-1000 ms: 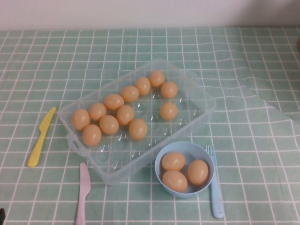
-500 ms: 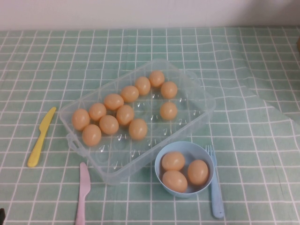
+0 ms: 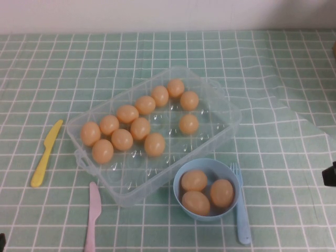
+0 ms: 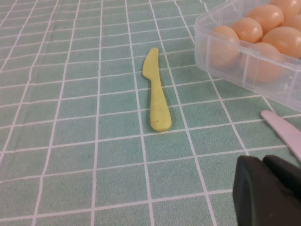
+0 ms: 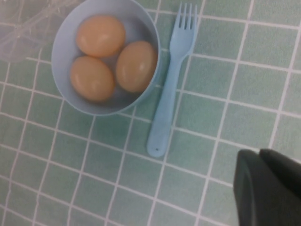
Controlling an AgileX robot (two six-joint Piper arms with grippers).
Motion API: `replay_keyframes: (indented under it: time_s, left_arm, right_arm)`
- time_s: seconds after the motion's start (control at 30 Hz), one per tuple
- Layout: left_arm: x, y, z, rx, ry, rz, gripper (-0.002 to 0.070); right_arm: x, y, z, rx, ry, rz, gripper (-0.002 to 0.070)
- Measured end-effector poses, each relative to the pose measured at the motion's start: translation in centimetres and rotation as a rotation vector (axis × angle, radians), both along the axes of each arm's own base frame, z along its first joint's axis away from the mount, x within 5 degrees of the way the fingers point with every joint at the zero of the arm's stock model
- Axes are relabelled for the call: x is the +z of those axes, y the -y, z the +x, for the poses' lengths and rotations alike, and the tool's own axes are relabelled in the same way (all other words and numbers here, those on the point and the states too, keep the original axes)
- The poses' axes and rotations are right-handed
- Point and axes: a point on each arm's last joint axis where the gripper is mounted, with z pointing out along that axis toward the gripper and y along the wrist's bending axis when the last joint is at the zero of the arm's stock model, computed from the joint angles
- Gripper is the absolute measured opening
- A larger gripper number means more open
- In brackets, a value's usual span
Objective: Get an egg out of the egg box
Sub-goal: Pick up the egg from the plastic box
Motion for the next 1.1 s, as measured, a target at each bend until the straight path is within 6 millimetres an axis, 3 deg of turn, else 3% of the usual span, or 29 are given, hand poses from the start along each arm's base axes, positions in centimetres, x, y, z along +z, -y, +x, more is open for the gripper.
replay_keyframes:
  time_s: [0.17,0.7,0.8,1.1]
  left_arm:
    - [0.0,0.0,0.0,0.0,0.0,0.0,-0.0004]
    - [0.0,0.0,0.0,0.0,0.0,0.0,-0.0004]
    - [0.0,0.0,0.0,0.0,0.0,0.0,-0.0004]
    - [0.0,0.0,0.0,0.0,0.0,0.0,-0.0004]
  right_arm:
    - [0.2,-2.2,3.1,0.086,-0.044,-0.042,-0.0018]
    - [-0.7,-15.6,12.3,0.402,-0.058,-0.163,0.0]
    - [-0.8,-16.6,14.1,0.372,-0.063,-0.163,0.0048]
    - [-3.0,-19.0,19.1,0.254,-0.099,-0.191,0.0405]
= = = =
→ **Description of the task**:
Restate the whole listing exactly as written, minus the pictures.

→ **Answer to the exercise**:
-1000 ms: 
-500 ms: 
+0 ms: 
+0 ms: 
+0 ms: 
Controlling an AgileX robot (two six-joint Piper arms with grippers).
Motion API: `replay_keyframes: (indented under it: time_s, left_arm, right_arm)`
- time_s: seconds after the motion's start (control at 30 Hz), one per tuple
- Layout: left_arm: x, y, z, rx, ry, rz, gripper (-0.002 to 0.070); right_arm: x, y, z, rx, ry, rz, gripper (-0.002 to 0.070)
- Measured end-effector poses, each relative to the pose measured at the motion's start: translation in centimetres and rotation as a rotation vector (axis × angle, radians), both along the axes of each arm's own base frame, z along its first joint's axis away from the mount, x within 5 degrees of the way the fingers point with every joint at the zero of the arm's stock model
- Axes are relabelled for the call: x is the +z of those axes, y the -y, z the +x, for the poses' lengths and rotations alike, and the tool's own axes are relabelled in the same way (all other words and numbers here, those on the point and the states too, keep the original axes)
- The poses' axes and rotations are right-handed
- Point and axes: a point on each arm's last joint axis where the gripper is mounted, with z pointing out along that axis toward the gripper and y along the wrist's bending axis when the last joint is at the zero of the arm's stock model, computed from the joint angles
- Gripper is the absolute measured opening
- A larger gripper number means more open
- In brackets, a value's usual span
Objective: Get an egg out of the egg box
Sub-goal: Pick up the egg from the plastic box
Motion for the next 1.1 s, as measured, a target at each bend until the straight path is within 6 millimetres an axis, 3 deg of turn, else 3% of the usual span, or 29 are given, hand poses from the start along each arm's base axes, positions in centimetres, x, y, z along +z, -y, +x, more is open for the gripper.
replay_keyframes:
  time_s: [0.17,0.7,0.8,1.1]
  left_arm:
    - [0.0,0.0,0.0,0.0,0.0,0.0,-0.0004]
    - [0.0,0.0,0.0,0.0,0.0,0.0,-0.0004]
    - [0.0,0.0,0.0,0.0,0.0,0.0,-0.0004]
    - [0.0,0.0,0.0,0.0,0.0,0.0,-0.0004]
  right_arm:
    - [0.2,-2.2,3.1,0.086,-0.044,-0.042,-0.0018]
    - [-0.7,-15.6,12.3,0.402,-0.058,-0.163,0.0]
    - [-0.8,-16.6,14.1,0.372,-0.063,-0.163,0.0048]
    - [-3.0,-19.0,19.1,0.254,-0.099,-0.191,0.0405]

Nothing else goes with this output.